Apart from the in-depth discussion, the event also paved way for the special book signing of “The Ballad of Rango: The Art and Making of an Outlaw Film.” The books were signed by author David Cohen and the other artists involved in the film.
The Art of the Film
According to the production team, the photographic look and lighting of “Rango” required a very careful styling plan. Essentially, it paid homage to the Western genre, especially in terms of director’s treatment, cinematography, and art direction. The production looked into a number of Western classics including “There Will Be Blood,” the inspiration for the exact mood and tone of the scenes when Rango came to the town of Dirt.
The filmmakers created a sense of happy accidents in a story that took place in an imaginary southwest setting. The film featured desert characters coming to life like live-action characters would, yet they were produced in a distinctive animation format. Interestingly, the film’s dense and finely texturized photographic look carefully followed the elements typically found only in live-action productions.
The Live-Action Treatment
“Rango” used more than 60 richly detailed animal and insect-like townsmen, which was too much of a challenge for an animated production, especially given the resources they have. Even the props and sets felt quite different from the usual animated offer where everything would always seem perfect.

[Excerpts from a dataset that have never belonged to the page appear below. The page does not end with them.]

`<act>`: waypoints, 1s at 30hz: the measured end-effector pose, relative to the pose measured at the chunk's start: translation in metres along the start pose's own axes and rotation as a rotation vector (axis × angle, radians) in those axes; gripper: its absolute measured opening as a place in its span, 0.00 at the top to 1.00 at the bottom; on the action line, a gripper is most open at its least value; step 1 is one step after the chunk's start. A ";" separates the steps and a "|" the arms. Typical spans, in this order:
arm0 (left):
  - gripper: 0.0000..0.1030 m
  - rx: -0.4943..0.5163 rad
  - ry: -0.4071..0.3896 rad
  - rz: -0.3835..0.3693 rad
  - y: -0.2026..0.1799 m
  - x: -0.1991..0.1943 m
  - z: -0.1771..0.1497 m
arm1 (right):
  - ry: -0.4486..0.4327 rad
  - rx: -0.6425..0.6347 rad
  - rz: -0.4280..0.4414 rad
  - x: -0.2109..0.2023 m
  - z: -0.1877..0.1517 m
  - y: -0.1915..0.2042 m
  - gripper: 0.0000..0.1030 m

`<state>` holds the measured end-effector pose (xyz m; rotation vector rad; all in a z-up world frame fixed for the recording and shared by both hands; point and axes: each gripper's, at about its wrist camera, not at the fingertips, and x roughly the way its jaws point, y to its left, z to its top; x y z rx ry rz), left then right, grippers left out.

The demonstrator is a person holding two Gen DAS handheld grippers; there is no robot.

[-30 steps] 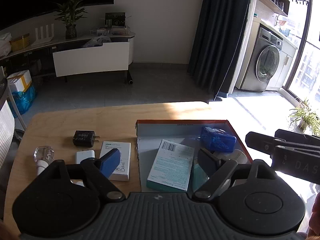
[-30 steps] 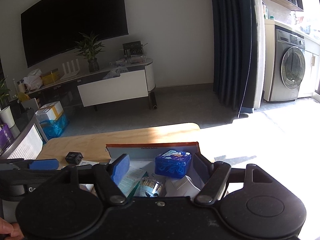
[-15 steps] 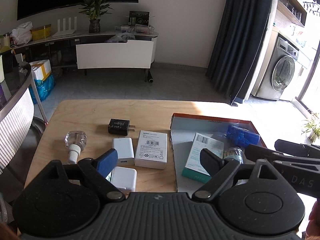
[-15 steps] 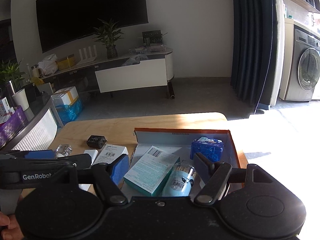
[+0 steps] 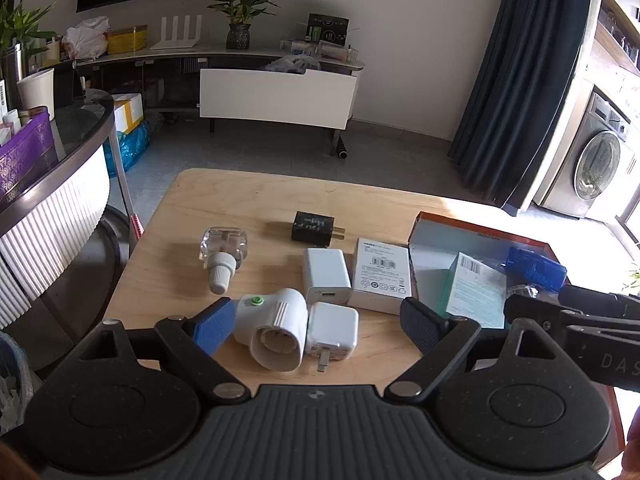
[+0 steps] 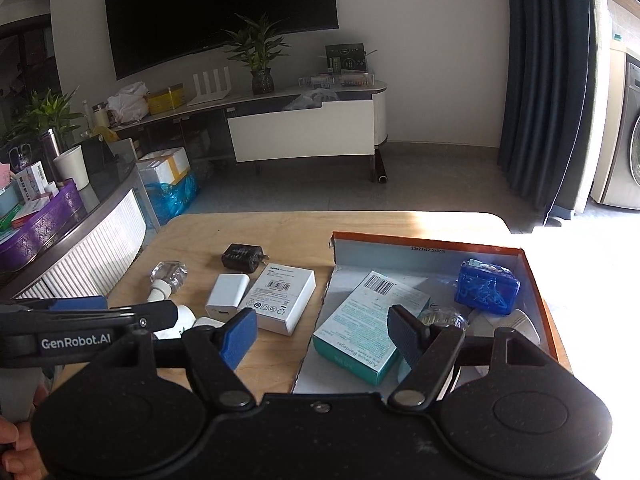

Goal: Organize rigid objects
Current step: 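Reach and grasp the white socket adapter with green button using the left gripper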

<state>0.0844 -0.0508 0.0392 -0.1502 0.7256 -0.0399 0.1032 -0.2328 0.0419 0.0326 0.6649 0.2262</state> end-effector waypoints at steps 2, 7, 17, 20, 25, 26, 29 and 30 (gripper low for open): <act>0.11 -0.016 0.015 0.020 0.010 0.004 -0.005 | 0.009 -0.003 0.007 0.002 -0.002 0.003 0.17; 0.11 -0.037 0.040 0.054 0.030 0.014 -0.014 | 0.028 -0.005 0.025 0.006 -0.009 0.007 0.17; 0.08 -0.031 0.060 0.076 0.044 0.045 -0.015 | 0.050 0.006 0.033 0.011 -0.016 0.007 0.17; 0.08 -0.020 0.055 0.079 0.044 0.052 -0.016 | 0.053 0.009 0.033 0.013 -0.017 0.006 0.17; 0.08 -0.032 0.044 0.065 0.045 0.063 -0.015 | 0.056 0.011 0.034 0.016 -0.016 0.004 0.17; 0.08 -0.031 0.043 0.061 0.045 0.066 -0.015 | 0.057 0.011 0.036 0.017 -0.017 0.004 0.17; 0.08 -0.039 0.035 0.061 0.045 0.072 -0.015 | 0.064 0.006 0.038 0.020 -0.018 0.005 0.17; 0.08 -0.043 0.031 0.061 0.045 0.073 -0.016 | 0.067 0.004 0.039 0.021 -0.018 0.005 0.17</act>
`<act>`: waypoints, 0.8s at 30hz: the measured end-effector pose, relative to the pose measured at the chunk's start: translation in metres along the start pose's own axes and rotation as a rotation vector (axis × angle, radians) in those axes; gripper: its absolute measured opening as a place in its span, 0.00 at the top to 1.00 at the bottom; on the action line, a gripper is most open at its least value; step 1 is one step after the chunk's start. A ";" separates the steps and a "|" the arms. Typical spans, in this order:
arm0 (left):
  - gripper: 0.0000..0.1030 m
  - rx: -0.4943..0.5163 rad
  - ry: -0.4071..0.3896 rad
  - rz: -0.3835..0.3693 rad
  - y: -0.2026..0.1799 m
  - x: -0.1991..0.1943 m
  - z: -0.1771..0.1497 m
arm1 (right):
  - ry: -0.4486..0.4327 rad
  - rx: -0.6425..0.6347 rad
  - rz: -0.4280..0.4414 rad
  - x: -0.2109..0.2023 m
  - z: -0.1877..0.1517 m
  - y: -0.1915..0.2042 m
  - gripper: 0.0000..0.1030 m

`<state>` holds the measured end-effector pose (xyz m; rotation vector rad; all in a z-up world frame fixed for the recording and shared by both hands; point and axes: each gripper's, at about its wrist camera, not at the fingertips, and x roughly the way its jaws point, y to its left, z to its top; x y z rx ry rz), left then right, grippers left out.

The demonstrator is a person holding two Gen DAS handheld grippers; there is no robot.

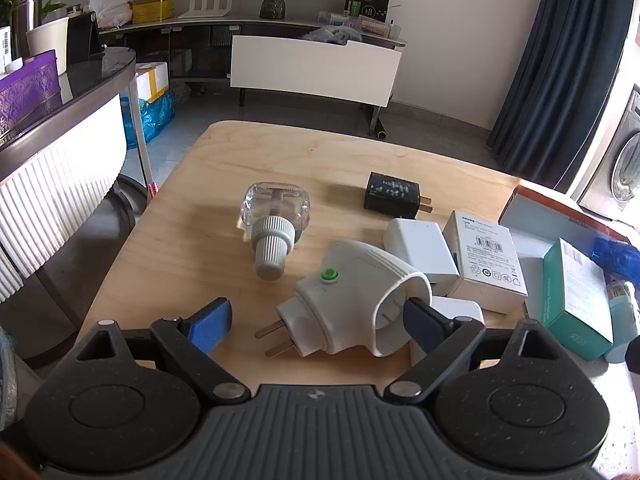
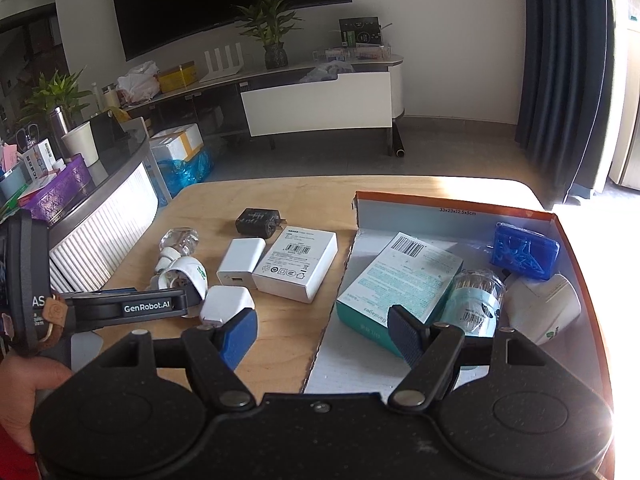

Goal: Organize rigid objects
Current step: 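Reach and grasp the white socket adapter with green button using the left gripper, then grasp the tall white box with the right gripper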

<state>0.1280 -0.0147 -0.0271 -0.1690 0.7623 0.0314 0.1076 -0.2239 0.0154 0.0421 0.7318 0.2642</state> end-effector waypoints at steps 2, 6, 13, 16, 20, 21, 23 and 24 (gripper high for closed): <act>0.09 -0.011 0.001 -0.005 0.001 0.003 0.001 | 0.006 0.000 0.000 0.002 0.000 0.000 0.17; 0.08 -0.001 -0.030 -0.057 0.000 -0.002 -0.002 | 0.012 0.006 -0.005 0.005 -0.001 -0.003 0.17; 0.34 0.029 -0.056 -0.067 -0.001 0.005 -0.003 | 0.022 0.007 -0.005 0.010 -0.002 -0.004 0.17; 0.48 0.037 -0.055 -0.094 -0.001 0.003 -0.003 | 0.024 0.012 -0.009 0.010 -0.002 -0.005 0.17; 0.49 0.059 -0.076 -0.087 -0.002 -0.003 -0.009 | 0.027 0.014 -0.004 0.012 -0.002 -0.005 0.17; 0.49 0.047 -0.075 -0.098 0.000 -0.006 -0.009 | 0.028 0.011 0.001 0.013 -0.002 -0.005 0.17; 0.49 0.044 -0.086 -0.102 0.001 -0.014 -0.010 | 0.030 0.004 0.009 0.015 -0.001 -0.002 0.17; 0.49 0.047 -0.091 -0.100 0.001 -0.018 -0.010 | 0.033 0.006 0.017 0.017 0.000 -0.001 0.17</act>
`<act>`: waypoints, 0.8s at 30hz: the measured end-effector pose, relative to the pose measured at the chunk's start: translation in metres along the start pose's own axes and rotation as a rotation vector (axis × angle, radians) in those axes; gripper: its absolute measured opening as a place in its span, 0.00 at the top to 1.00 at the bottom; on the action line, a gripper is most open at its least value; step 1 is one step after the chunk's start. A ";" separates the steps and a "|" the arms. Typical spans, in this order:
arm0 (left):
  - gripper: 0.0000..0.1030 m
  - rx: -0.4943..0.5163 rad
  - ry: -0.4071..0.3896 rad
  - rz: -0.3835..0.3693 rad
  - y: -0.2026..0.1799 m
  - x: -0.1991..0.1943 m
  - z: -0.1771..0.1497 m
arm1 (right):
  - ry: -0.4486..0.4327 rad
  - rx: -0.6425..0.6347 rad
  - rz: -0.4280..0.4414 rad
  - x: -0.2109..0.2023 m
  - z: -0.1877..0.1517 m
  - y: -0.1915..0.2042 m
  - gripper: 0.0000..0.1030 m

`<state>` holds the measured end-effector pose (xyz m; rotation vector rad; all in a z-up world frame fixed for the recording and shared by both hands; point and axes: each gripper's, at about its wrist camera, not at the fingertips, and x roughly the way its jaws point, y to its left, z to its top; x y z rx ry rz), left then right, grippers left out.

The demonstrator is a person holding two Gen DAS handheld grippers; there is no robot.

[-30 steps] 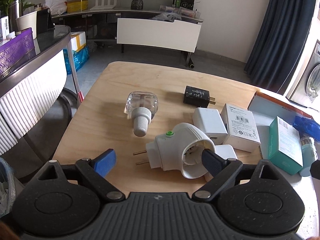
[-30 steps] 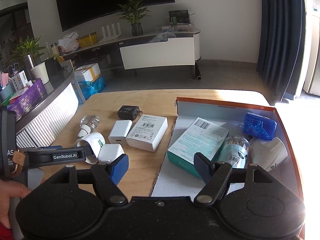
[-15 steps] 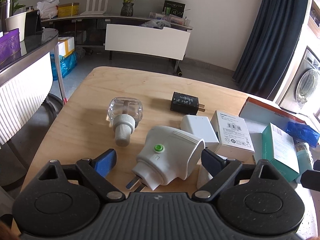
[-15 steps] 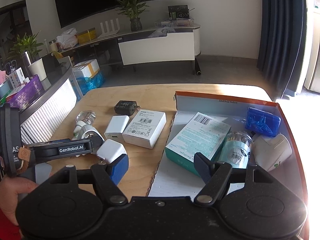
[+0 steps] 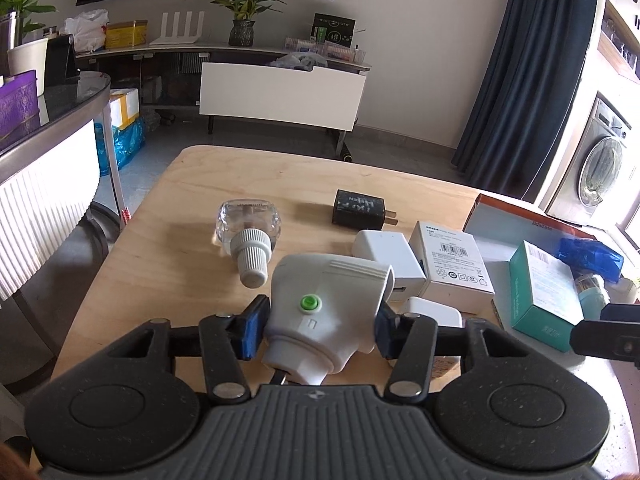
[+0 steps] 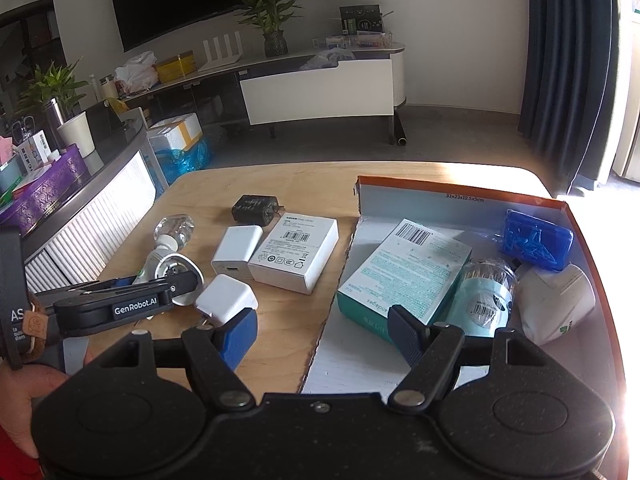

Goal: Organize rigid objects
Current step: 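Grasp the tall white box with the right gripper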

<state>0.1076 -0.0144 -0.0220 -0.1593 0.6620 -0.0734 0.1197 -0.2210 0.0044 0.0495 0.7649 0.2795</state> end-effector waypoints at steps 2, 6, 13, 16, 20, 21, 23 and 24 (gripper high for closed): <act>0.49 -0.002 -0.006 0.001 0.000 -0.007 0.001 | 0.003 0.004 0.022 0.004 0.004 0.003 0.17; 0.48 -0.036 -0.016 0.010 0.006 -0.019 0.006 | 0.010 0.018 0.051 0.022 0.016 0.013 0.17; 0.48 -0.074 -0.043 0.020 0.018 -0.032 0.007 | 0.047 0.077 -0.011 0.075 0.044 0.025 0.17; 0.48 -0.082 -0.047 0.020 0.021 -0.034 0.006 | 0.078 0.094 -0.055 0.099 0.051 0.026 0.17; 0.48 -0.086 -0.051 0.011 0.024 -0.035 0.005 | 0.093 0.086 -0.100 0.123 0.055 0.031 0.16; 0.48 -0.083 -0.054 0.011 0.025 -0.035 0.005 | 0.092 0.086 -0.106 0.126 0.057 0.032 0.16; 0.48 -0.084 -0.054 0.009 0.026 -0.035 0.005 | 0.102 0.077 -0.115 0.132 0.059 0.034 0.14; 0.48 -0.088 -0.053 0.006 0.027 -0.035 0.005 | 0.119 0.080 -0.113 0.136 0.061 0.033 0.14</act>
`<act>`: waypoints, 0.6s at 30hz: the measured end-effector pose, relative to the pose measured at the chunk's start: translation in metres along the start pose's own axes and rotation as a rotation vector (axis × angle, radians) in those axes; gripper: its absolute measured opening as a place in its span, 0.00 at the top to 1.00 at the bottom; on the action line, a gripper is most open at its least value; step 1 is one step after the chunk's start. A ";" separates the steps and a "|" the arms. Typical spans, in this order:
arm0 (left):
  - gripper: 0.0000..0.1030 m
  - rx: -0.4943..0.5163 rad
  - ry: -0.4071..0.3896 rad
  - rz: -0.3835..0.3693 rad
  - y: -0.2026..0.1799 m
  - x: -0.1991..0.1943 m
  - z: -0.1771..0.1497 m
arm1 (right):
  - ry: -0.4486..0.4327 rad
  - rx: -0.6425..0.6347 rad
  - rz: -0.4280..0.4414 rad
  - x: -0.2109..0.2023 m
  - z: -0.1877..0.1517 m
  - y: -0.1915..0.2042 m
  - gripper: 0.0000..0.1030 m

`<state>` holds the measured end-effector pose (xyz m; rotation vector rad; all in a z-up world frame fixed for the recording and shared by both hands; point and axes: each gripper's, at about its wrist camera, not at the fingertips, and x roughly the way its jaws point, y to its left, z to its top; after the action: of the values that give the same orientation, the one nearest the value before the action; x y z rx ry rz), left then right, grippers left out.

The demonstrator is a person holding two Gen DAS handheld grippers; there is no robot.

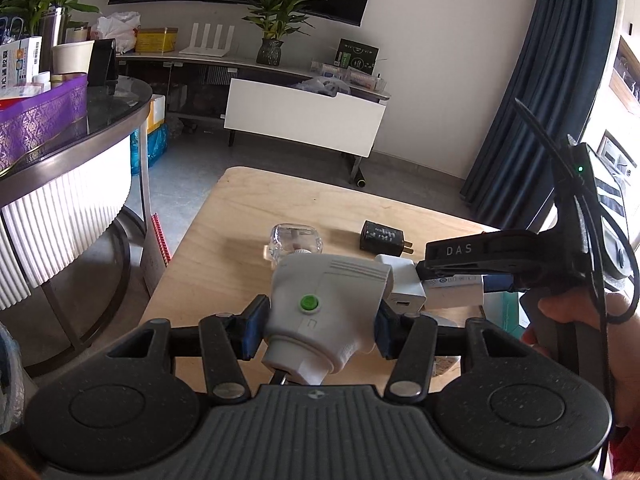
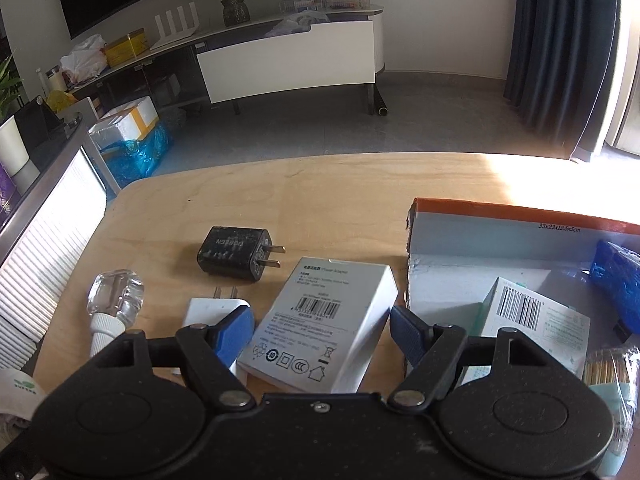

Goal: Organize rigid objects
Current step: 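Grasp the tall white box with the right gripper, then carry the white adapter and tall white box over the cardboard box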

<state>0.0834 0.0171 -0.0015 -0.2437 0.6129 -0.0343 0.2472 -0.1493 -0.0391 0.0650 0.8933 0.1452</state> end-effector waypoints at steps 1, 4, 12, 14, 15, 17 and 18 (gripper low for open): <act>0.48 -0.003 -0.002 -0.001 0.001 -0.001 -0.001 | 0.026 0.007 -0.015 0.005 -0.001 -0.001 0.14; 0.48 -0.008 -0.001 0.003 0.003 -0.001 -0.002 | 0.006 -0.051 -0.050 0.006 -0.007 0.002 0.18; 0.48 -0.023 -0.009 0.010 0.002 -0.007 -0.001 | -0.028 -0.107 0.029 -0.016 -0.020 0.004 0.69; 0.48 -0.023 -0.010 0.011 0.001 -0.008 -0.001 | -0.039 -0.087 0.085 -0.028 -0.025 -0.001 0.69; 0.48 -0.023 -0.011 0.011 0.001 -0.008 -0.001 | -0.053 -0.087 0.098 -0.036 -0.028 -0.002 0.69; 0.48 -0.024 -0.012 0.009 -0.001 -0.010 -0.001 | -0.066 -0.099 0.121 -0.050 -0.034 -0.004 0.69; 0.48 -0.025 -0.014 0.004 -0.002 -0.011 -0.001 | -0.075 -0.108 0.128 -0.058 -0.037 -0.004 0.69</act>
<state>0.0744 0.0157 0.0044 -0.2666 0.6004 -0.0207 0.1830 -0.1618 -0.0183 0.0270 0.8053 0.3078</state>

To quote the production guys, they employed a number of “digital camera shakes, digital lens flares, and digital dirt on digital lenses” that would normally be encountered only in live-action filming. Ironically, cinematographers would always try their best to remove or avoid them when they shoot, but for “Rango,” they purposely placed these imperfections including some digital continuity errors that live-action shoots would probably encounter — creating that cinematic mood and feel not typical in animation. And for “Rango’s” concept, story, and treatment, it really worked.